● Work instruction
Exactly retype the lines of the material from its first line to the line with "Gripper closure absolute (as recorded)", including both.

---------- Supplied material ----------

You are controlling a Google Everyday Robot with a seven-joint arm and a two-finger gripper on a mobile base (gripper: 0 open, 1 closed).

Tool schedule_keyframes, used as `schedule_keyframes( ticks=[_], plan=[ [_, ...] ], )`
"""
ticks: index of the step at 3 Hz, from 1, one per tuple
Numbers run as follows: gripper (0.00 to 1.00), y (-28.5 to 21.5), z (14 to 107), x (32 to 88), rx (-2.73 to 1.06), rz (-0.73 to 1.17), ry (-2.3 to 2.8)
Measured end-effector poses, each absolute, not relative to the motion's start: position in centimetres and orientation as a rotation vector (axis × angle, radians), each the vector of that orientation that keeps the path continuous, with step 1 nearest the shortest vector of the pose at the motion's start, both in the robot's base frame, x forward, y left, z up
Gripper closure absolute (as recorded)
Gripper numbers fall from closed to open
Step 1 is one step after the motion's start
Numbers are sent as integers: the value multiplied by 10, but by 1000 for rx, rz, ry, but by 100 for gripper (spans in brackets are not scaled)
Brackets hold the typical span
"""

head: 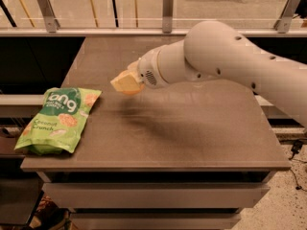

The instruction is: Move orange near green rice chip bag

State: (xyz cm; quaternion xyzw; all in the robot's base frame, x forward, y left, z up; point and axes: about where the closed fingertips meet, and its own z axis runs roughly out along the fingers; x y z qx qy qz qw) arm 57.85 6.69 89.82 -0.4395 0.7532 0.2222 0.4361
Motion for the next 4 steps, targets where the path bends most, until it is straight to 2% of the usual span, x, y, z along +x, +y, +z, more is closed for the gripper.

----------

● Solution to this exercise
You are controlling a Google Everyday Robot with a seven-joint arm and a two-finger gripper on a mobile base (gripper: 0 open, 1 closed).

Tool schedule_keyframes, used as `schedule_keyframes( ticks=[_], plan=[ [_, ...] ], )`
"""
ticks: index of the step at 3 Hz, from 1, one per tuple
Numbers run as follows: gripper (0.00 to 1.00), y (-28.5 to 21.5), z (14 to 107), x (32 to 88), rx (-2.73 to 1.06), rz (-0.73 to 1.17), ry (-2.3 to 2.8)
Measured end-effector poses, each absolute, not relative to the motion's start: position in centimetres and orientation as a rotation vector (axis × angle, radians), each the vector of that orientation that keeps the path continuous, with step 1 nearest the shortest vector of the pose at the motion's start, both in the robot's base frame, x forward, y left, z up
Gripper closure absolute (as recorded)

This output is now finished.